From the line that contains "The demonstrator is" through the line that contains "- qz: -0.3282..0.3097", output every line of the listing below exactly and leave out all the rest.

___ Information shown

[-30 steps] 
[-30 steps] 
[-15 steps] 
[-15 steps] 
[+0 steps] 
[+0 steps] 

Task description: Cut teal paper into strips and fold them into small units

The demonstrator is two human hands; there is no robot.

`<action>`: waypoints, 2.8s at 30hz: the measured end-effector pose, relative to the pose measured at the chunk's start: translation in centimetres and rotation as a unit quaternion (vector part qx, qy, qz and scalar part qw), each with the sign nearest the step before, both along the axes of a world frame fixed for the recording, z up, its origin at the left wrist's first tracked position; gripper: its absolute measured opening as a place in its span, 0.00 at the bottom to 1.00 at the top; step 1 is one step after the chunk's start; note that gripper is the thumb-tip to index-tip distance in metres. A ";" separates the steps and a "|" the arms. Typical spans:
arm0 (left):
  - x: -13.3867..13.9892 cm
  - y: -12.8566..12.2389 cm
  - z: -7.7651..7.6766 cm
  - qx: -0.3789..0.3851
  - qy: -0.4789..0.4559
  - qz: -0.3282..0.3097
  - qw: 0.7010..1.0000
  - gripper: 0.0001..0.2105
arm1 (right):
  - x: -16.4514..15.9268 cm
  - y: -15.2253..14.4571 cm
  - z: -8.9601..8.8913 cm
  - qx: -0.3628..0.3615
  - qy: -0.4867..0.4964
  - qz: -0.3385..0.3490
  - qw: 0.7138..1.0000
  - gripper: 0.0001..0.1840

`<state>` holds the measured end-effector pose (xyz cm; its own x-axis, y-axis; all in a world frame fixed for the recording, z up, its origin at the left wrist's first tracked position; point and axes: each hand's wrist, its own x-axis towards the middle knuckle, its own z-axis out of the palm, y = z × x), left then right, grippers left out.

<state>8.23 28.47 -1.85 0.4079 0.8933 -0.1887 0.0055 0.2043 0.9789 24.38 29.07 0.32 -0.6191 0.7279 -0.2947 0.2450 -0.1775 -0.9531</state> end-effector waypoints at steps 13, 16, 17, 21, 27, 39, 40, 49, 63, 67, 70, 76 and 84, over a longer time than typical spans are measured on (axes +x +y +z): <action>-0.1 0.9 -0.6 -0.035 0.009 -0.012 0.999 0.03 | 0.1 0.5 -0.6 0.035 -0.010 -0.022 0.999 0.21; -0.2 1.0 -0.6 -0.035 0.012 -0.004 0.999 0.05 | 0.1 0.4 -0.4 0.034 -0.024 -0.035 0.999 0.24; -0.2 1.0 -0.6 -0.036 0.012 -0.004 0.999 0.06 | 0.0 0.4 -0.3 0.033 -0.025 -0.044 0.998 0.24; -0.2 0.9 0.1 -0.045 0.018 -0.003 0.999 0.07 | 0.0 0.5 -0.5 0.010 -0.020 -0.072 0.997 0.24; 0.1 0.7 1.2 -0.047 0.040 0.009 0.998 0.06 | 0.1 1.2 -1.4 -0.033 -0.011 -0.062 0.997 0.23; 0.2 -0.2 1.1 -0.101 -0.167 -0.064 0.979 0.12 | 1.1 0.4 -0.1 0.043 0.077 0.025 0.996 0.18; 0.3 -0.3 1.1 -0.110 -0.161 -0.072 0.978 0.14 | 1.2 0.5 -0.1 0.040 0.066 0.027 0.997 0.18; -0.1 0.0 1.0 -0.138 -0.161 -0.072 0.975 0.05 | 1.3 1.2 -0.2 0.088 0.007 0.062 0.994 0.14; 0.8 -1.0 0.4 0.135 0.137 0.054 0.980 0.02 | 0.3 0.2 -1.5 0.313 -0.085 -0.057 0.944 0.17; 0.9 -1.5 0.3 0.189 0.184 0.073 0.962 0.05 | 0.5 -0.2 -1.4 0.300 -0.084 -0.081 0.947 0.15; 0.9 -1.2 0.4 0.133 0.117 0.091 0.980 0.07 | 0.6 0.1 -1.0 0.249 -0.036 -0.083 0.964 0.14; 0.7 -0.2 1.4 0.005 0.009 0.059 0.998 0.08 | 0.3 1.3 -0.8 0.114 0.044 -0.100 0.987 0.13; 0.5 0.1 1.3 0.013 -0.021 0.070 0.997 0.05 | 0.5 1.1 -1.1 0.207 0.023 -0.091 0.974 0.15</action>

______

Reply to the task:
The demonstrator is two human hands; there is no robot.

`<action>`: waypoints, 2.8s at 30hz: the measured end-effector pose, relative to the pose measured at the chunk's start: translation in centimetres and rotation as a unit quaternion (vector part qx, qy, qz and scalar part qw), each with the sign nearest the step before, both along the axes of a world frame fixed for the recording, z up, its origin at the left wrist's first tracked position; gripper: its absolute measured opening as a place in its span, 0.00 at the bottom to 1.00 at the top; step 1 is one step after the chunk's start; note that gripper is the thumb-tip to index-tip distance in metres. A ";" separates the steps and a "|" the arms. Typical spans:
arm0 (left):
  - x: -13.3867..13.9892 cm
  - y: -12.8566..12.2389 cm
  - z: -7.7651..7.6766 cm
  - qx: -0.3789..0.3851
  - qy: -0.4789..0.4559
  - qz: -0.3282..0.3097

No more work is needed on this exercise.